Das Verteidigungsministerium sollte daher sein Modell auf der Grundlage dieser neuen europäischen Urteile überdenken, ohne dabei seine derzeitige prekäre Situation zu vergessen, für die es heute kein klares Ziel festgelegt hat, da es weiterhin seit mehreren Jahren Militär der Kategorien VFP1 und VFP4 einsetzt dass sie mit sukzessiven Überprüfungen von 3 bis zu über 7 Dienstjahren sowie Offizieren der Completion Forces (die aus den ergänzenden Kursen stammen, die nach einer Auswahl in einem öffentlichen Wettbewerb durchgeführt wurden) und denen, die in die ausgewählte Reserve aufgenommen wurden (die Stattdessen handelt es sich um italienische Staatsbürger, die nach dem Marconi-Gesetz direkt in der Besoldungsgruppe ernannt werden. Beide sind aufgrund ihrer im FA-Personalbereich nicht verfügbaren Professionalität befristet beschäftigt und decken eine Reihe von technischen und "fachlichen" Anforderungen zum Nutzen der Verteidigungsverwaltung und unter Einsparung von Ressourcen ab erhebliche finanzielle Mittel. Bisher ist eine begrenzte Anzahl von Beamten im Dienst, die die drei Dienstjahre bei weitem überschritten haben oder in Kürze erreichen werden. Insbesondere dieses Personal leidet in mehreren Zeiträumen unter einem Zustand enormen Unbehagens, der mit diesem besonderen Status verbunden ist.

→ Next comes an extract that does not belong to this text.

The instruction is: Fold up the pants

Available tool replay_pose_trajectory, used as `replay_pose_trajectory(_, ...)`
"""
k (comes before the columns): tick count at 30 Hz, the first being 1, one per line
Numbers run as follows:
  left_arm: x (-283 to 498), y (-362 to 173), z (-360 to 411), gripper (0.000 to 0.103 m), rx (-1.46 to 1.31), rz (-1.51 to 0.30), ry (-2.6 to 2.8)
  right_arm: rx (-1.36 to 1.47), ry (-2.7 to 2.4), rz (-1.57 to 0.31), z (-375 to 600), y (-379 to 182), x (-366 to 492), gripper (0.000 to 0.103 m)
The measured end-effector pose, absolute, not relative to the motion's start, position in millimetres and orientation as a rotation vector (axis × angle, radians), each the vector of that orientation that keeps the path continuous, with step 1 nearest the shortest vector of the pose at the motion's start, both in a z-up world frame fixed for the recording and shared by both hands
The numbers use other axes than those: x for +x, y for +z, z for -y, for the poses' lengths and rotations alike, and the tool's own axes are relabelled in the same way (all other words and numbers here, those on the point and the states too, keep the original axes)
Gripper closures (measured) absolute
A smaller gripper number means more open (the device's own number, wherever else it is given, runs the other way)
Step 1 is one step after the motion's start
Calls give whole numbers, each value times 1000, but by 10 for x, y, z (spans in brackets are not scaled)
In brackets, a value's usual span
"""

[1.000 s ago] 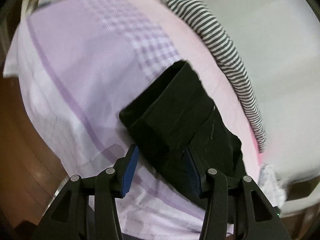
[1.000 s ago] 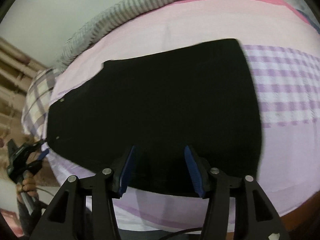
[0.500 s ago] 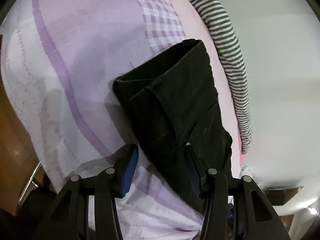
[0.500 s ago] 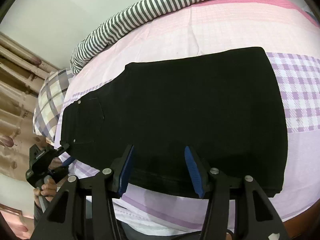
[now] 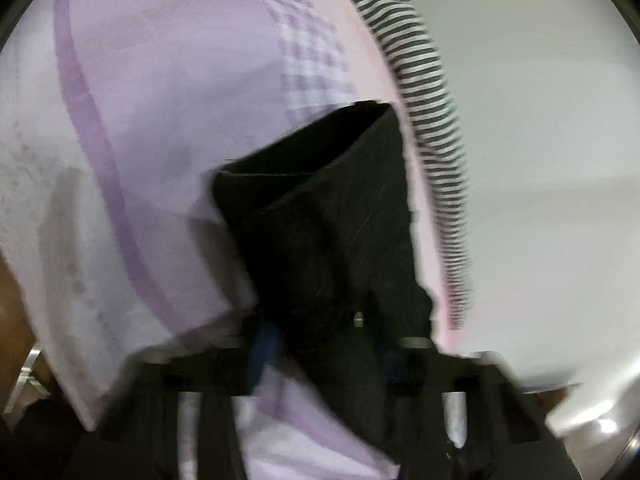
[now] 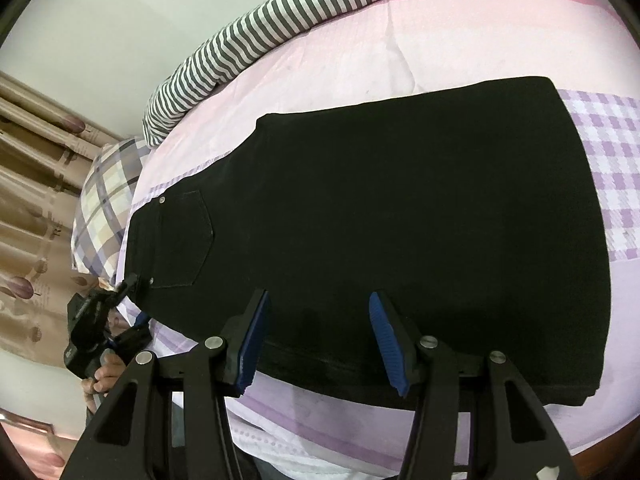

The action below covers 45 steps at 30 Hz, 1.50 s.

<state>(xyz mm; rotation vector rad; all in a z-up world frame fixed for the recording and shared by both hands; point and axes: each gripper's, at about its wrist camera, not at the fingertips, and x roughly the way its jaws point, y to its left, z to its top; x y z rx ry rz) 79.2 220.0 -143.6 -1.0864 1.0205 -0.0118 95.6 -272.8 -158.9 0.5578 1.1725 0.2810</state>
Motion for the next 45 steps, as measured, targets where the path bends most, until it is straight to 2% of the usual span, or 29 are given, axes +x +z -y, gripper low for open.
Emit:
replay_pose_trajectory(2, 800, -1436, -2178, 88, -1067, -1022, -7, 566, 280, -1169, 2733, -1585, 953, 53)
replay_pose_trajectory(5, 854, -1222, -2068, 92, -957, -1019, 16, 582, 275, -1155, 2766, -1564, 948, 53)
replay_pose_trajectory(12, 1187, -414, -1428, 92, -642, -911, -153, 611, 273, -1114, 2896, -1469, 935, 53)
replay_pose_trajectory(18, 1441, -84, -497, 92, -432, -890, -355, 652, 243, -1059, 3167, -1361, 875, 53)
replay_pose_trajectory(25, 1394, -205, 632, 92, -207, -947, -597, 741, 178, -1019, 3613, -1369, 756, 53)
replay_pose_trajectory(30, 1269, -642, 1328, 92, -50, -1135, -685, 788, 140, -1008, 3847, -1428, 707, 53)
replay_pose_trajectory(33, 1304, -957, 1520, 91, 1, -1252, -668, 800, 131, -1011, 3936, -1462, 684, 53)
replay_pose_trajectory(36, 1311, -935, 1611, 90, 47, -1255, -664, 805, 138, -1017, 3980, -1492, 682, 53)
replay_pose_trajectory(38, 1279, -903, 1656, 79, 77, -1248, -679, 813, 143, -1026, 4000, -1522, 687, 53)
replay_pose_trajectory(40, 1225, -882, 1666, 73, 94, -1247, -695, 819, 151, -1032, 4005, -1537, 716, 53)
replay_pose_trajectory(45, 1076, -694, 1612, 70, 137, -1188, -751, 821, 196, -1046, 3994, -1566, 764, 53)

JETZT ABER JETZT MÜSSEN SIE BEMERKEN, DASS ES EINE SITUATION GIBT, DIE DIE RECHT AUF EINE STABILE VERWENDUNG BEI DER VERTEIDIGUNGSVERWALTUNG BEWAHRT.

Unter dieser Voraussetzung muss das Verteidigungsministerium anerkennen, dass es notwendig ist, einen Stabilisierungsplan zu erstellen, der bei der Umsetzung europäischer Urteile diese prekären Taschen während der Umstrukturierung beseitigt und ihnen das Recht einräumt, ein Arbeitsverhältnis zu knüpfen unbestimmte Zeit.

Diese Operation muss vor der Anwendung der europäischen Urteile vor allem als Vorteil der Verteidigungsverwaltung für die Erreichung ihrer Ziele angesehen werden, da nicht nur Personal eingesetzt wird, das eine militärische Ausbildung mit Kursen und Patenten von besonderem Interesse durchgeführt hat. Vor allem aber Fachkompetenzen, die nicht in der Belegschaft vorhanden sind, führen zu einer Einsparung von finanziellen Ressourcen im Verhältnis zu den zu verwendenden Marktkosten. Die Stabilisierungsmaßnahme sollte in erster Linie für Personal gelten, das außerhalb der Beschäftigung in der FA kein dauerhaftes Arbeitsverhältnis zu einem Arbeitgeber unterhält. Dies wird entweder durch eine direkte Umwandlung des Arbeitsverhältnisses für den Transit im ständigen Dienst oder durch den Wettbewerb mit Titeln möglich sein, um zu verhindern, dass die Verteidigungsverwaltung angesichts der von den interessierten Parteien erworbenen Rechte in einen Streit mit einer hohen Gesamtbelastung gerät. .

Historisch gesehen wurden vor einem Jahrzehnt nur die Carabinieri-Offiziere, die mindestens drei Jahre Dienst geleistet hatten, stabilisiert, weil sie als Polizeikräfte galten.

Währenddessen setzen Offiziere und Soldaten der italienischen Streitkräfte auf befristeter Basis mit größter Hingabe und Leidenschaft ihren Dienst in der Hoffnung fort, dass sich jemand an ihr Engagement und ihre Hoffnungen erinnert, da die europäischen Entscheidungen auch in Italien gelten.